Carl Hoddle

Personal information
- Date of birth: 8 March 1967
- Place of birth: Harlow, England
- Date of death: 2 March 2008 (aged 40)
- Place of death: Sawbridgeworth, England
- Position: Midfielder

Senior career*
- Years: Team / Apps / (Gls)
- 1984–1986: Tottenham Hotspur / 0 / (0)
- 1986–1988: Barnet
- 1988–1989: Bishop's Stortford
- 1989–1991: Leyton Orient / 29 / (2)
- 1991–1995: Barnet / 92 / (3)
- 1995–1996: Woking
- 1995–1996: Enfield
- 1996–1997: Aylesbury

= Carl Hoddle =

English footballer and coach

Carl Hoddle (8 March 1967 – 2 March 2008) was an English football player and coach.

The younger brother of England international Glenn Hoddle, Carl began his career with Tottenham Hotspur in 1984. After two years he moved to Barnet, where he stayed until 1988 before moving to Bishop's Stortford in a swap deal for former Barnet player Ian Fergusson. After one season he was signed by Leyton Orient, where he played 29 times, before returning to Barnet in 1991, ending his senior career in 1995 after 100 appearances. He also had a spell with Conference National side Woking.
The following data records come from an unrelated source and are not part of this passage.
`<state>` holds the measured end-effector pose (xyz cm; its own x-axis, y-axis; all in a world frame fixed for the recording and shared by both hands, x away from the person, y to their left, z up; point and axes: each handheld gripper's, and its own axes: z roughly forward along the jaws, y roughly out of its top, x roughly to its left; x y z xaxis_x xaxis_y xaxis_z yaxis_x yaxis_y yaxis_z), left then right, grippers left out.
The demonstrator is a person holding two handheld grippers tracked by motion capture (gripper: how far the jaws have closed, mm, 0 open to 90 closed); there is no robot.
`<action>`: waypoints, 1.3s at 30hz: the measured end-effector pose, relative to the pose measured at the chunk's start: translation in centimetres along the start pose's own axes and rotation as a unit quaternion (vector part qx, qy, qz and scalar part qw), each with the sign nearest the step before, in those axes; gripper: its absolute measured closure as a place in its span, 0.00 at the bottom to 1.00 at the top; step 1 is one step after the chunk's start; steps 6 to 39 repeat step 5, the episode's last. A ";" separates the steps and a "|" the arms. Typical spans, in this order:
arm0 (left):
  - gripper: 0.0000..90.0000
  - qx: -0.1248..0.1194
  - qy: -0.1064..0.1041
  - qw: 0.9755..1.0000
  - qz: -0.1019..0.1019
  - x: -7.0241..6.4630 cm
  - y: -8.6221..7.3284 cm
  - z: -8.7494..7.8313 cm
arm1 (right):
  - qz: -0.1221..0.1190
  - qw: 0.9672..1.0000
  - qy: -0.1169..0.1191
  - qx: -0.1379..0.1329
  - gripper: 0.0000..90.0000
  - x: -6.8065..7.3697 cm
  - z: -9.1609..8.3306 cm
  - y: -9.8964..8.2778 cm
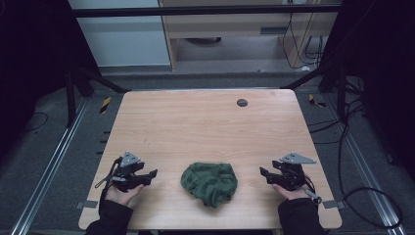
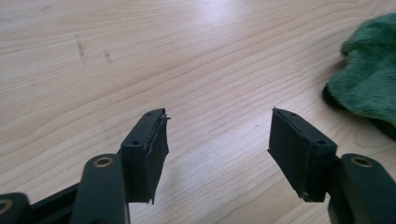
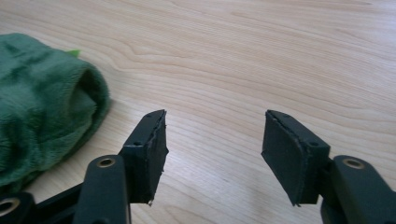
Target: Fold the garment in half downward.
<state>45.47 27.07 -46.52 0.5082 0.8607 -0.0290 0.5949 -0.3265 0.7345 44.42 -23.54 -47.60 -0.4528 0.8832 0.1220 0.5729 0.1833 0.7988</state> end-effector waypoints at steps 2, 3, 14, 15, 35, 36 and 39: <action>0.38 0.001 0.006 1.000 -0.001 0.4 -0.1 0.0 | 0.002 1.000 -0.006 0.001 0.41 -0.3 0.0 -0.1; 0.38 -0.001 0.009 1.000 -0.002 0.6 -0.1 0.0 | 0.005 1.000 -0.008 0.001 0.40 -0.3 0.0 -0.1; 0.37 -0.005 0.015 1.000 -0.003 0.8 -0.2 -0.1 | 0.002 1.000 -0.014 0.002 0.39 -0.5 0.0 -0.2; 0.37 -0.005 0.015 1.000 -0.003 0.8 -0.2 -0.1 | 0.002 1.000 -0.014 0.002 0.39 -0.5 0.0 -0.2; 0.37 -0.005 0.015 1.000 -0.003 0.8 -0.2 -0.1 | 0.002 1.000 -0.014 0.002 0.39 -0.5 0.0 -0.2; 0.37 -0.005 0.015 1.000 -0.003 0.8 -0.2 -0.1 | 0.002 1.000 -0.014 0.002 0.39 -0.5 0.0 -0.2; 0.37 -0.005 0.015 1.000 -0.003 0.8 -0.2 -0.1 | 0.002 1.000 -0.014 0.002 0.39 -0.5 0.0 -0.2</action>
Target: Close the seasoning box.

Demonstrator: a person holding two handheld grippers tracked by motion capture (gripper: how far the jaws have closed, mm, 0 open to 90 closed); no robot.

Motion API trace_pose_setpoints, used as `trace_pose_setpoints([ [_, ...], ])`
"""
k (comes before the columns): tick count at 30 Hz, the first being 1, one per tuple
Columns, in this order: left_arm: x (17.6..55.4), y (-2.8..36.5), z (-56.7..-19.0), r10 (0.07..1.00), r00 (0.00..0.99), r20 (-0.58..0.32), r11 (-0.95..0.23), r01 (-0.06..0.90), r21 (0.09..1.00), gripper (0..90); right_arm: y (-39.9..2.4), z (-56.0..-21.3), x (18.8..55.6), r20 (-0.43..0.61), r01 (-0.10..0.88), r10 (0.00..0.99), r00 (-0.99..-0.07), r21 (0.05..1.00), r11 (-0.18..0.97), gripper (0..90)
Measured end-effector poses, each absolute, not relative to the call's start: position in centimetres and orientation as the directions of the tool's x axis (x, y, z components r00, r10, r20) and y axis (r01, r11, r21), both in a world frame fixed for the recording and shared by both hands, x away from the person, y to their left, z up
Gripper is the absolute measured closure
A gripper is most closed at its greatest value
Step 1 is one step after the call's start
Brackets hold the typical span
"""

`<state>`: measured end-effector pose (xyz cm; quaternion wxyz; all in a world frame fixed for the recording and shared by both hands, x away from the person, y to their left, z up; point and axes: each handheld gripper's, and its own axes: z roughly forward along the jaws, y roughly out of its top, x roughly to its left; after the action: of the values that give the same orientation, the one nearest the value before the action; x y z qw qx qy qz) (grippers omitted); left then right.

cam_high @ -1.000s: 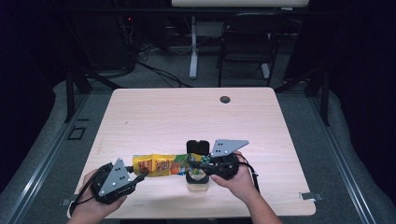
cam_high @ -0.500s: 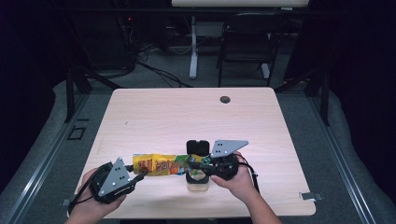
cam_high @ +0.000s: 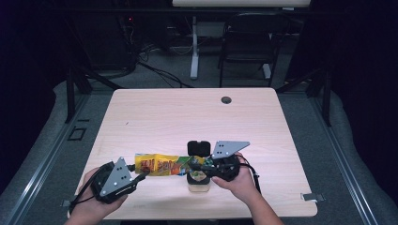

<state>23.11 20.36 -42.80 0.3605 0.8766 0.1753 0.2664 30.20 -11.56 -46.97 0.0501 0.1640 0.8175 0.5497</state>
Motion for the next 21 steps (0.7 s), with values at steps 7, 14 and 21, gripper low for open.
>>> trace_pose_setpoints([
  [7,23.18,20.19,-42.59,0.495,0.798,0.343,-0.683,0.114,0.721,71.1,-11.62,-47.00,30.24,0.098,0.212,0.323,-0.941,0.915,0.342,85.2],
  [14,23.24,20.06,-42.39,0.492,0.799,0.347,-0.687,0.111,0.718,71.1,-11.66,-47.01,30.21,0.101,0.215,0.325,-0.940,0.916,0.339,85.2],
  [21,23.29,19.90,-42.16,0.493,0.795,0.353,-0.685,0.105,0.721,71.2,-11.70,-47.05,30.21,0.103,0.219,0.331,-0.938,0.916,0.336,85.5],
])
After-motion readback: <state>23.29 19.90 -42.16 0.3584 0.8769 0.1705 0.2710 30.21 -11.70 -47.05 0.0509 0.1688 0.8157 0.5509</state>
One notable game he played for Barnet was in the FA Cup against Chelsea in 1994, who were at the time managed by his older brother. He later worked in the used car trade and as a pub landlord before joining his older brother as a coach and scout at Wolverhampton Wanderers between 2004 and 2006. He died on 2 March 2008 after he was found collapsed in his home from what was initially suspected to be a heart attack but later confirmed as a brain aneurysm.